Yefim Bronfman, Elina Garanca, Yury Bashmet, Denis Matsuev, Itamar Golan, Alexander Knyazev, Bruno Canino, Mischa Maisky, Nobuko Imai, Alexander Buzlov, Nikolai Lugansky, and many other outstanding musicians have been his chamber music partners. As the result of collaboration with Sting he recorded DVD “Twin Spirits”, dedicated to Robert Schumann.

Since 2008 Sergej Krylov has combined his solo career with the work of conductor. He is the Chief Conductor of the Lithuanian Chamber Orchestra. As a conductor he has collaborated with ensembles such as the English Chamber Orchestra, the Regionale Toscana symphony orchestra, the Accademia Orchestra Mozart chamber orchestra, the “Magna Grecia” symphony orchestra, the Orchestra del Teatro Lirico di Cagliari, the Novosibirsk Academic symphony orchestra and others.
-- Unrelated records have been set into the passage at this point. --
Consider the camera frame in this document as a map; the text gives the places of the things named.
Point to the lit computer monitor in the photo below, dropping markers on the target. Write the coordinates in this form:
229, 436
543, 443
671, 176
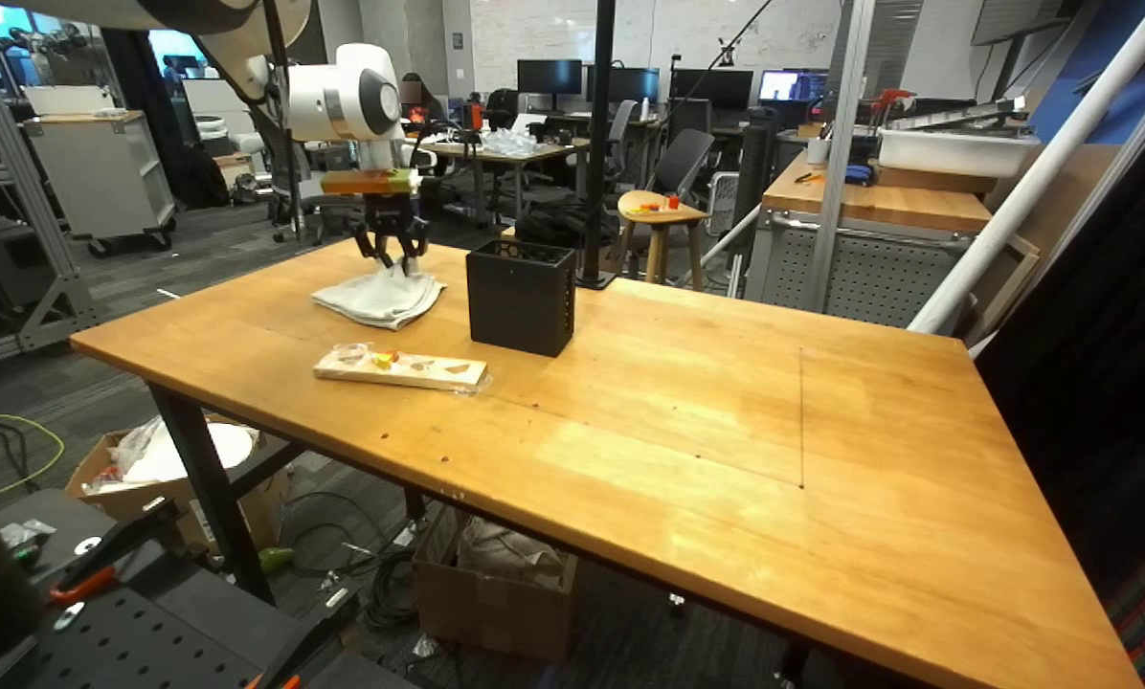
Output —
794, 84

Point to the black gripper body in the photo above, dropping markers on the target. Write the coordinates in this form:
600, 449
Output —
386, 221

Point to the seated person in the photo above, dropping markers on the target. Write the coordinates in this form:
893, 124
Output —
417, 101

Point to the black office chair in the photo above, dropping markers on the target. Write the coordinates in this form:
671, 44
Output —
681, 159

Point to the white terry cloth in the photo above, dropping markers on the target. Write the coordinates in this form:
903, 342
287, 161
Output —
380, 303

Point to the white plastic bin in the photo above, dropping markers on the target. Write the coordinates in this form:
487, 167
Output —
956, 150

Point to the white pole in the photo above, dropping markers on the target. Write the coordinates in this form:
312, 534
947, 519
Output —
1044, 167

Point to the grey metal shelf frame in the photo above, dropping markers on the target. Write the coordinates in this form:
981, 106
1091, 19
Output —
19, 252

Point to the round wooden stool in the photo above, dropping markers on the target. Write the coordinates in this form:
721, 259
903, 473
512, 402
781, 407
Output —
658, 213

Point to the blue panel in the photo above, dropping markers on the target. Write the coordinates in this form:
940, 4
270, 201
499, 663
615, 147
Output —
1090, 64

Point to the cardboard box with plastic bag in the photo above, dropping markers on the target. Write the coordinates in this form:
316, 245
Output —
149, 473

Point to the brown cardboard box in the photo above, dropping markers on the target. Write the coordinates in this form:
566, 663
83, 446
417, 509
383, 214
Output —
494, 597

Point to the black curtain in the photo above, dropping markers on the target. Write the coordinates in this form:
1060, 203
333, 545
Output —
1091, 385

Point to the black perforated panel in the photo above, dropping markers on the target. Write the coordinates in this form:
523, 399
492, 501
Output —
163, 636

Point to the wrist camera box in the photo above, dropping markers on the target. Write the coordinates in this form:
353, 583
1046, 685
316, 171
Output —
363, 185

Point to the black metal table leg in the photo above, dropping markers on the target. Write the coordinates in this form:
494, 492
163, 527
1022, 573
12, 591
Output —
212, 492

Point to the white rolling cabinet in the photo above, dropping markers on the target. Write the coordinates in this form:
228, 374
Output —
95, 167

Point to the grey metal pole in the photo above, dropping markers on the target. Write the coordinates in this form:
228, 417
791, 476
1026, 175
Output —
845, 127

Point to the black vertical pole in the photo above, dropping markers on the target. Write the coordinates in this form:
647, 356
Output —
600, 127

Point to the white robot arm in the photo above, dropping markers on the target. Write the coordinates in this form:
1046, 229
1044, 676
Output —
342, 98

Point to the wooden workbench with drawers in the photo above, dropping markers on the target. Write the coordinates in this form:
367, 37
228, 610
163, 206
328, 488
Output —
877, 203

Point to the wooden shape puzzle board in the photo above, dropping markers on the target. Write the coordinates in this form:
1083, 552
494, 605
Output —
443, 374

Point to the red yellow triangle block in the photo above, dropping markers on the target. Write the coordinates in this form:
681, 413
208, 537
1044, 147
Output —
392, 356

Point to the dark computer monitor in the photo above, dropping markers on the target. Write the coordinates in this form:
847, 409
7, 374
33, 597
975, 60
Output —
711, 90
550, 76

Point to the black perforated box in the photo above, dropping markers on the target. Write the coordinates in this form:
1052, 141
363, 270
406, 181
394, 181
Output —
518, 309

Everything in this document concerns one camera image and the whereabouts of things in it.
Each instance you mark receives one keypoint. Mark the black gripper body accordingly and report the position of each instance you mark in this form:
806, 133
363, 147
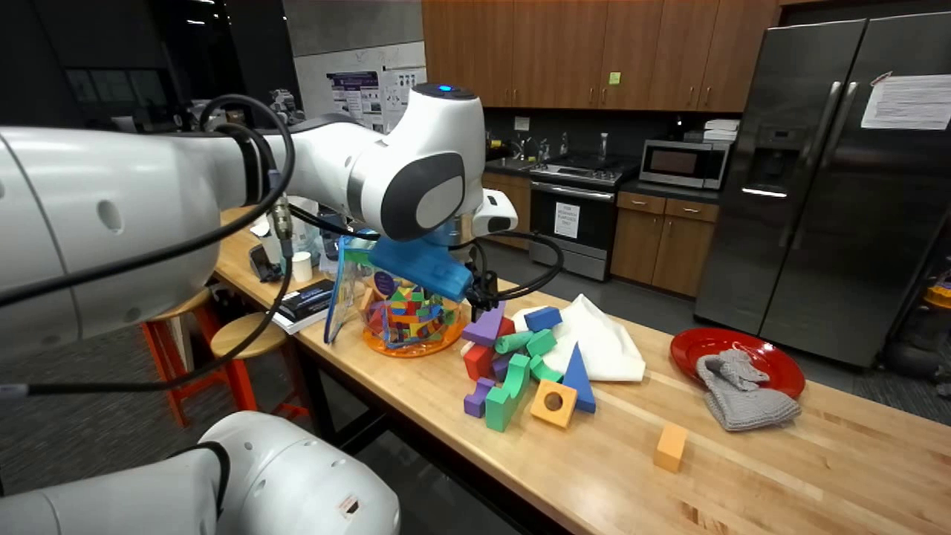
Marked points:
479, 285

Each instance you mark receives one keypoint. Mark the yellow wooden cube block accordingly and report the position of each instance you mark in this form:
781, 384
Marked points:
671, 448

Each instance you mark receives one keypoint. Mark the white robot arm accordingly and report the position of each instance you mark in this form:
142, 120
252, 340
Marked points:
121, 209

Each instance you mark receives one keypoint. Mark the purple foam triangle block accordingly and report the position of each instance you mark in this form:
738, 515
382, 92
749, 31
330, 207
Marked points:
485, 329

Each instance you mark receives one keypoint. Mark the blue foam rectangular block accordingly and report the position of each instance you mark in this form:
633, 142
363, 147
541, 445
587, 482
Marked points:
541, 319

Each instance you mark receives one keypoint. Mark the red foam block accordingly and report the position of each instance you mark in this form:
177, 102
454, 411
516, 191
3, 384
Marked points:
479, 361

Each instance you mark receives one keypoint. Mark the clear plastic toy bag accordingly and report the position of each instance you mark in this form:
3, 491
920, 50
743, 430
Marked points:
405, 316

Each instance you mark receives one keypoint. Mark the purple foam rectangular block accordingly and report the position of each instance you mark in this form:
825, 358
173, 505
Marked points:
500, 368

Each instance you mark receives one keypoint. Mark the small green foam block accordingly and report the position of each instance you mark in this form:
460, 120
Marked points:
549, 372

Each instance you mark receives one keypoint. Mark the purple foam arch block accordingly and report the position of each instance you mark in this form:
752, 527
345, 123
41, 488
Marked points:
477, 401

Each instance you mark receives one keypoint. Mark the yellow foam block with hole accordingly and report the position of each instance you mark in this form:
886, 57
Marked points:
538, 410

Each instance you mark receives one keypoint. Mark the blue foam triangle block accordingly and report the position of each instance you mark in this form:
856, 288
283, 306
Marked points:
580, 383

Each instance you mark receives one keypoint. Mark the green foam cylinder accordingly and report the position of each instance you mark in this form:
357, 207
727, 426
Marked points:
525, 343

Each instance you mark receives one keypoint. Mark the stainless steel stove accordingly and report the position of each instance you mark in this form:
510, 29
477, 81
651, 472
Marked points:
580, 219

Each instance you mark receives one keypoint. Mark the white paper sheet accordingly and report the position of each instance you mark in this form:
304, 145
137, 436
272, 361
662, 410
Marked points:
604, 346
908, 102

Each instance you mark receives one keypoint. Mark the black book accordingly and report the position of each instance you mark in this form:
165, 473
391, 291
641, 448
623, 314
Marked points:
308, 301

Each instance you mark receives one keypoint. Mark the brown wooden lower cabinet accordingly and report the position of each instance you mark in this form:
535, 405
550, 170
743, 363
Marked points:
665, 242

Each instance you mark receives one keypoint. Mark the silver microwave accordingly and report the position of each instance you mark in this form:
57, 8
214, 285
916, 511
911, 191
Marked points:
686, 166

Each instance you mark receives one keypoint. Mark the orange-legged wooden stool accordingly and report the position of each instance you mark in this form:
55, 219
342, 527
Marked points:
157, 361
247, 337

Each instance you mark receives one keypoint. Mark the green sticky note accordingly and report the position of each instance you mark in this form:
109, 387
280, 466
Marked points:
617, 78

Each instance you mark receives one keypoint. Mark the brown wooden upper cabinets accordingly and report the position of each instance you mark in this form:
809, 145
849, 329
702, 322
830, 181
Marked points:
595, 56

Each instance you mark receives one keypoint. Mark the red plate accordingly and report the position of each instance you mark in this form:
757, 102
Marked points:
732, 340

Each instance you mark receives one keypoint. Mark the stack of white plates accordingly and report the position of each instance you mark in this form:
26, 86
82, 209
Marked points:
721, 129

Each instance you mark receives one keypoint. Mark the grey cloth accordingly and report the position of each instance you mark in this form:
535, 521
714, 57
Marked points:
748, 396

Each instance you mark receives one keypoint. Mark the stainless steel refrigerator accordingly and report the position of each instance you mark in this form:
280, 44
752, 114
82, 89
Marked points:
822, 199

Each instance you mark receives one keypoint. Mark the white wall poster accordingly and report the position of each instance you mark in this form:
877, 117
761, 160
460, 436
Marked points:
375, 97

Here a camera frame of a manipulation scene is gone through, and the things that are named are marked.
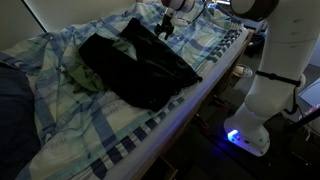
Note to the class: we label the black tripod pole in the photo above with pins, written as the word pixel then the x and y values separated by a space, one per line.
pixel 305 120

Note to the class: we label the green crumpled garment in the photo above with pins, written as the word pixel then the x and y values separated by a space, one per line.
pixel 83 75

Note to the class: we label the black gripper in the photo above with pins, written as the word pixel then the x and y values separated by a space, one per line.
pixel 167 20

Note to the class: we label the black trousers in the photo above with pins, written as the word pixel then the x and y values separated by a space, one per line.
pixel 140 70

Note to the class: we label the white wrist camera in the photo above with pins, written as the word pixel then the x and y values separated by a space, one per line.
pixel 181 22

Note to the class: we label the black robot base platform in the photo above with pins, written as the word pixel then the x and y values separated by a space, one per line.
pixel 286 163

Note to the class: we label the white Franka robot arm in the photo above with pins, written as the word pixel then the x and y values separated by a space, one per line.
pixel 283 76

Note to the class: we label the dark blue pillow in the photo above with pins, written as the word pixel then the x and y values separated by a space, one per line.
pixel 15 123

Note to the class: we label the blue plaid bed cover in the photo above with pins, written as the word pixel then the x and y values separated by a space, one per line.
pixel 83 133

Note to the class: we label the white sneaker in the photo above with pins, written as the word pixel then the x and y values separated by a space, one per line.
pixel 244 70

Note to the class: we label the wooden bed frame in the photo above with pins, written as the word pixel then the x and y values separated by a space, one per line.
pixel 213 96

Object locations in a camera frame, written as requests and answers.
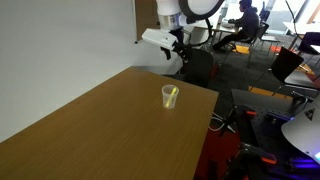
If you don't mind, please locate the dark blue chair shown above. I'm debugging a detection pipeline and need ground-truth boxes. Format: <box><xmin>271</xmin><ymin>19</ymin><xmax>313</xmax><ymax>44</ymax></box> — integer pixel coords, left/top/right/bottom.
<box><xmin>297</xmin><ymin>31</ymin><xmax>320</xmax><ymax>56</ymax></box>

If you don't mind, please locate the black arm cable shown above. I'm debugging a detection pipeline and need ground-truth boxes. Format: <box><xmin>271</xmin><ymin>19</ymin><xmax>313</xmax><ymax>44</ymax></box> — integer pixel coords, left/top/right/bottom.
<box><xmin>185</xmin><ymin>16</ymin><xmax>215</xmax><ymax>48</ymax></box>

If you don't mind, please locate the seated person in dark clothes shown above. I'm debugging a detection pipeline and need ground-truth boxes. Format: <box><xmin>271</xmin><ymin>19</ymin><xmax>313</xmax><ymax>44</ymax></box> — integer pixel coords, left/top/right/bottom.
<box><xmin>212</xmin><ymin>0</ymin><xmax>260</xmax><ymax>52</ymax></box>

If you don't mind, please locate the black office chair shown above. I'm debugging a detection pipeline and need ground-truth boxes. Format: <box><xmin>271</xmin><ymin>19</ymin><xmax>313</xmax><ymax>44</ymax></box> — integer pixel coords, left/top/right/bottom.
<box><xmin>184</xmin><ymin>47</ymin><xmax>216</xmax><ymax>88</ymax></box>

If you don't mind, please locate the white desk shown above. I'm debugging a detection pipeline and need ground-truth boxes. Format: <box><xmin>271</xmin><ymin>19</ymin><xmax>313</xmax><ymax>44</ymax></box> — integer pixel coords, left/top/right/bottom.
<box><xmin>193</xmin><ymin>18</ymin><xmax>243</xmax><ymax>44</ymax></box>
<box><xmin>283</xmin><ymin>20</ymin><xmax>320</xmax><ymax>36</ymax></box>

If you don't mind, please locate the clear plastic cup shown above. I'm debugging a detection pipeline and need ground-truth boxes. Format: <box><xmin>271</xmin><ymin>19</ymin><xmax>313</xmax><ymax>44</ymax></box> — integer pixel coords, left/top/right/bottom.
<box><xmin>161</xmin><ymin>84</ymin><xmax>180</xmax><ymax>110</ymax></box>

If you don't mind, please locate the brown wooden door panel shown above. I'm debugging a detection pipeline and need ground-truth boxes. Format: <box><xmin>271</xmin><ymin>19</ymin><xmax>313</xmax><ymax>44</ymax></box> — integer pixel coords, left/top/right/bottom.
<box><xmin>134</xmin><ymin>0</ymin><xmax>161</xmax><ymax>44</ymax></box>

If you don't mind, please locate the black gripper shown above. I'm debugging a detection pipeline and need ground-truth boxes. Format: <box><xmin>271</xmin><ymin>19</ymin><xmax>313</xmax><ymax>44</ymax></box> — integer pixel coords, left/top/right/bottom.
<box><xmin>160</xmin><ymin>41</ymin><xmax>194</xmax><ymax>65</ymax></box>

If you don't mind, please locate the white cable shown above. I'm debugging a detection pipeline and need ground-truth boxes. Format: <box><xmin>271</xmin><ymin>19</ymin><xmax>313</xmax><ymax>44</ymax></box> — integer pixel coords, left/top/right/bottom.
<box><xmin>208</xmin><ymin>112</ymin><xmax>236</xmax><ymax>134</ymax></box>

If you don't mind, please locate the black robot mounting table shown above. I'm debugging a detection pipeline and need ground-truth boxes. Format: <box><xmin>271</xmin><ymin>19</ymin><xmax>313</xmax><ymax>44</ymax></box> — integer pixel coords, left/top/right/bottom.
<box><xmin>229</xmin><ymin>88</ymin><xmax>320</xmax><ymax>180</ymax></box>

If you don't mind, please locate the yellow marker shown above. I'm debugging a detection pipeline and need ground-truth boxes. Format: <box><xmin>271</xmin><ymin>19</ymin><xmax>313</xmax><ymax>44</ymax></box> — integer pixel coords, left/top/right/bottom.
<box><xmin>165</xmin><ymin>86</ymin><xmax>178</xmax><ymax>109</ymax></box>

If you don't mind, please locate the black clamp with orange handle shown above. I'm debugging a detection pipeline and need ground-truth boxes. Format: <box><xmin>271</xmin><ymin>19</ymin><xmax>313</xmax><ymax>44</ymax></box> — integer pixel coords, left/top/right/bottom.
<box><xmin>219</xmin><ymin>104</ymin><xmax>258</xmax><ymax>138</ymax></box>
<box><xmin>226</xmin><ymin>142</ymin><xmax>278</xmax><ymax>180</ymax></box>

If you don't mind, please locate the black chair with metal legs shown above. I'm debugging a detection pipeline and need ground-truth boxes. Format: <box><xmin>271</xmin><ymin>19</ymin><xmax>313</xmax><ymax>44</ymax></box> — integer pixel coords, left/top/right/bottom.
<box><xmin>270</xmin><ymin>46</ymin><xmax>320</xmax><ymax>98</ymax></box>
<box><xmin>248</xmin><ymin>22</ymin><xmax>281</xmax><ymax>54</ymax></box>

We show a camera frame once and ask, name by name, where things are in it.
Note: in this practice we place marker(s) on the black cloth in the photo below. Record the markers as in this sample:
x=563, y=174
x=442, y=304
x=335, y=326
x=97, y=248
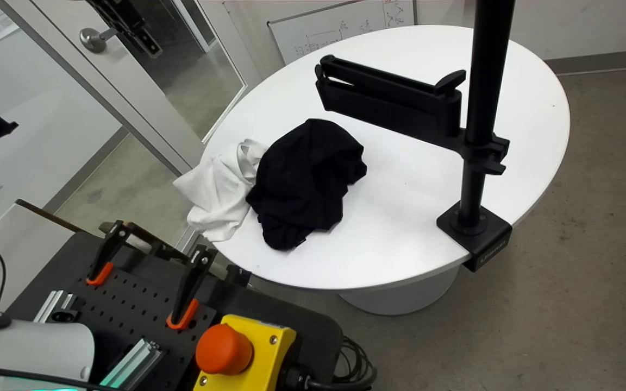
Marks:
x=302, y=182

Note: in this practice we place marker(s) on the yellow emergency stop red button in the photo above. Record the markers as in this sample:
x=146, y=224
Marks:
x=243, y=351

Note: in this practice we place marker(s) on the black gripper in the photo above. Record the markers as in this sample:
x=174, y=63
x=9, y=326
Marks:
x=119, y=13

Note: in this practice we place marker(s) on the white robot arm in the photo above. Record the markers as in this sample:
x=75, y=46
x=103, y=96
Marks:
x=34, y=351

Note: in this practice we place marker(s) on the white door with glass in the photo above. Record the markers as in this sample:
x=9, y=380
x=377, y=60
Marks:
x=135, y=109

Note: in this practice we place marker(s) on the long aluminium extrusion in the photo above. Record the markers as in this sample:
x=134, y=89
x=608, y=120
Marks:
x=130, y=363

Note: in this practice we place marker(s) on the short aluminium extrusion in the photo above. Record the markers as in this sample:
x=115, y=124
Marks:
x=52, y=308

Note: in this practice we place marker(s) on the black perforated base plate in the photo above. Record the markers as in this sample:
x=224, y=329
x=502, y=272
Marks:
x=135, y=304

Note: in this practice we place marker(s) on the white table pedestal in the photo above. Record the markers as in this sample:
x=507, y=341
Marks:
x=401, y=296

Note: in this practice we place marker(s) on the white cloth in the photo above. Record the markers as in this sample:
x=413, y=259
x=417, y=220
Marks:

Since 2012 he has been a Professor of the University of Music and Arts in Lugano, Switzerland.

== Awards and prizes ==
- 1989 - first prize in the Rodolfo Lipizer International Violin Competition in Gorizia (Italy).
- 1993 and 1997 – Chile Critics’ prize "The Best Foreign Performer of the Year" (Chile).
- 1998 - first prize in the Antonio Stradivari International Violinist Competition in Cremona (Italy).
- 2000 - first prize in the Fritz Kreisler Violinist competition in Vienna (Austria).
- 2000 – the Gold Medal "Viotti d'Oro" (Vercelli, Italy).
- 2003 – the "Torrone d'oro" award for musical arts achievements(Cremona, Italy).
- 2004 – the "Angelo dell'Anno" award for his contribution into the development of musical arts (Milan, Italy).
- 2005 – Silver Violin "Violino d'argento" (Cremona, Italy).
- 2005 – the order "Paul Harris Fellow" (Cremona, Italy).
- 2009 – the "Le Muse" award for outstanding achievements in the sphere of music culture(Musa Polimnia) (Florence, Italy).